Other Privacy Gotchas
While there are many other considerations, perhaps too many to enumerate here. The Bitcoin Wiki Privacy page does a good job of laying them out here: https://en.bitcoin.it/Privacy
One I do wish to focus in on, however, related to CoinJoin, is the Doxxic Change question.
Inevitably, with Equal-Output (amount) CoinJoins, you are left with some amount of "unmixed change" that is still associated with the original inputs to the CoinJoin transaction. Spending this change may "doxx" you, or reveal more information than you'd normally care to about other associated inputs or previous transactions, and can undo much of the privacy benefit of the CoinJoins you performed in the first place.

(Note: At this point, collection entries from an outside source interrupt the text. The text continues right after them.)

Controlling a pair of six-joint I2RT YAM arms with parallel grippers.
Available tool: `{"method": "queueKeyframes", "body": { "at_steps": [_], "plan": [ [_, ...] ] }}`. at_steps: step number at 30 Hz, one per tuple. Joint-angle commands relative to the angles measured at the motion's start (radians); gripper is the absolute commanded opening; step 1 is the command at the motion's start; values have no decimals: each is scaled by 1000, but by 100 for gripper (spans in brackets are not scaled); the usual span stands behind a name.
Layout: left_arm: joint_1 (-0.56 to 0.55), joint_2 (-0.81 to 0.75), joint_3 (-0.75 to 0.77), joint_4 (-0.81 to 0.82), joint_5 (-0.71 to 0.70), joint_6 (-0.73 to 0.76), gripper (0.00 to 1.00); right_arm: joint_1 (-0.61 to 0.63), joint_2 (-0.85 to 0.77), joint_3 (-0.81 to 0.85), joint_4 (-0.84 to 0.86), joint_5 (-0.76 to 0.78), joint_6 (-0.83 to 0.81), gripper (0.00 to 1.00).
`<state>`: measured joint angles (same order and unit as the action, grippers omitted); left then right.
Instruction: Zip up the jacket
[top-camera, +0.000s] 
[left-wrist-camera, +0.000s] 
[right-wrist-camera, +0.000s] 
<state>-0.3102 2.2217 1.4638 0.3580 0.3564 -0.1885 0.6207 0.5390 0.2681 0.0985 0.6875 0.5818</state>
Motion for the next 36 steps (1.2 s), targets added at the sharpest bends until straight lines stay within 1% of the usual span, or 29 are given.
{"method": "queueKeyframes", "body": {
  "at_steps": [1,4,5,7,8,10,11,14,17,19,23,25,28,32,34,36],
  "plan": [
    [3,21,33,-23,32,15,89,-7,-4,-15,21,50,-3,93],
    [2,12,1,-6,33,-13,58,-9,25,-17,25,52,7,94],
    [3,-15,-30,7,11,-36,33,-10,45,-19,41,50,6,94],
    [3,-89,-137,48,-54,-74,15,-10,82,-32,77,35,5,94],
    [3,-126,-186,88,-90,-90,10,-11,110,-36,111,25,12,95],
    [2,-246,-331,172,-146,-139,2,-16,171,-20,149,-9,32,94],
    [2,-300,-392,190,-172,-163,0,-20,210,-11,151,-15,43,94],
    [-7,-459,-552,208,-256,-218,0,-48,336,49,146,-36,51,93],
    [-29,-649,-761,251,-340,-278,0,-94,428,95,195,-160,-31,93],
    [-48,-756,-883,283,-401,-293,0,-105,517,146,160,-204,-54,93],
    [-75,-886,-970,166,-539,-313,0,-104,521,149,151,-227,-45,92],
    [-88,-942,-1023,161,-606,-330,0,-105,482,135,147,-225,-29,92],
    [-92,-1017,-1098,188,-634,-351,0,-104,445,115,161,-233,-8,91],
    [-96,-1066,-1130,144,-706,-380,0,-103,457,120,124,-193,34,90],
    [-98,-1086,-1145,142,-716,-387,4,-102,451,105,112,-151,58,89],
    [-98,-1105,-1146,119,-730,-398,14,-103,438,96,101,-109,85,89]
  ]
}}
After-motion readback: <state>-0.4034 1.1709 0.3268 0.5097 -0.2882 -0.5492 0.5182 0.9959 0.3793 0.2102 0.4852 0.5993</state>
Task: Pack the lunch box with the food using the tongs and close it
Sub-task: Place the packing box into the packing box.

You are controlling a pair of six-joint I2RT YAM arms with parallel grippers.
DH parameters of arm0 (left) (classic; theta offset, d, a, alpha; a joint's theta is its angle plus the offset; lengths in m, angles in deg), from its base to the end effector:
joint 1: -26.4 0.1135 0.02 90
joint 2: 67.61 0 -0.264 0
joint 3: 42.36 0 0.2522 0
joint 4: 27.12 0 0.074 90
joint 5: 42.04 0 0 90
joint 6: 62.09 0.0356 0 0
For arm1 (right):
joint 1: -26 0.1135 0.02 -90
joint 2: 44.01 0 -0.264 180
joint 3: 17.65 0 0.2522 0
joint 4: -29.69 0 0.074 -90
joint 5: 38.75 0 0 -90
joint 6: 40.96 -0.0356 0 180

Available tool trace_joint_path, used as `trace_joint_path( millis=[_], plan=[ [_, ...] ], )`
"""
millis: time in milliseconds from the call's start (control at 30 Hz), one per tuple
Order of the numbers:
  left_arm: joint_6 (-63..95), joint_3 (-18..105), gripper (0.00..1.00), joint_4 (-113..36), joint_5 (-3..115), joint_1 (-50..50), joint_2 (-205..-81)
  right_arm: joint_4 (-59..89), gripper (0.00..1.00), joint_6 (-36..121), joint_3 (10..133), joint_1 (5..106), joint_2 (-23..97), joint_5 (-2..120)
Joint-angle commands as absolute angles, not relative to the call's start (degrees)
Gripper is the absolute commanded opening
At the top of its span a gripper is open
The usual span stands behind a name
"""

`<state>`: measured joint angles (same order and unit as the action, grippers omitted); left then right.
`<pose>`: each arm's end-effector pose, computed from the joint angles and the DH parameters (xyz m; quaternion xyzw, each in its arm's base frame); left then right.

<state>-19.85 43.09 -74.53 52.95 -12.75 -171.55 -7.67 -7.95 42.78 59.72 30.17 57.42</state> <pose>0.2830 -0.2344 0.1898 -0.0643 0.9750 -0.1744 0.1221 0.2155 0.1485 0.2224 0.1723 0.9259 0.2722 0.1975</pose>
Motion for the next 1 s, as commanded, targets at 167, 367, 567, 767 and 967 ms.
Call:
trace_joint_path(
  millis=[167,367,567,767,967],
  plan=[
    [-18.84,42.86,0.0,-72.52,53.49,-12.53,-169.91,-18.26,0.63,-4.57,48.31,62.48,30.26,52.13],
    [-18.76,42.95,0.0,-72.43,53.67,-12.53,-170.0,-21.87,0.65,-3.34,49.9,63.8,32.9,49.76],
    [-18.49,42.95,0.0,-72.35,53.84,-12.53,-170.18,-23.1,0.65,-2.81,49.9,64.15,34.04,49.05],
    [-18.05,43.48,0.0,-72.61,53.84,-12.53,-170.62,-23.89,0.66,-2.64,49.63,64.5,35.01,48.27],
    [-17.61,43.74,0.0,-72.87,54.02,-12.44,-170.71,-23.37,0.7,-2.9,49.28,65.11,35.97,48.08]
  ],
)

The question of how to spend said doxxic change is a non-trivial and somewhat contentious one.
Some advocate for swapping it with monero, and then back to bitcoin. This would tend to be a fairly straightforward and simple way to deal with the problem. Beware of custodial risks and privacy risks, however. 3rd party swapping services may (likely do) keep logs of your IP address and the specific UTXO you send them. It also means having to create and maintain a separate non-bitcoin wallet. Ideally, you would build up a bit of an XMR balance before switching back into BTC. (This adds some XMR/BTC price-slippage risk.)
Others advocate just leaving the change where it lies. Abandoning it, as it were. (The 'sad satoshis' option.)
Yet others suggest donating it to privacy and open-source related projects, such as the Tor project, or various bitcoin-related projects.
One Last Tip
Where you broadcast from matters.
If your bitcoin spends always emanate from the same place (i.e. your node at home), then you may be making the job easier for those who would surveil and track you.
If you can spare 5 or 10 more seconds, consider opening the Tor Browser or a Brave Private Window with Tor, and broadcasting your signed bitcoin transactions from the Mempool Onion site or the Blockstream Onion site:
- Mempool 'Broadcast Transaction' Onion Site:
- Blockstream 'Broadcast Transaction' Onion Site:
Also: Remember to refresh or create a new connection to the Tor network regularly, and try to space out your spends/broadcasts somewhat to reduce the risks of timing attacks.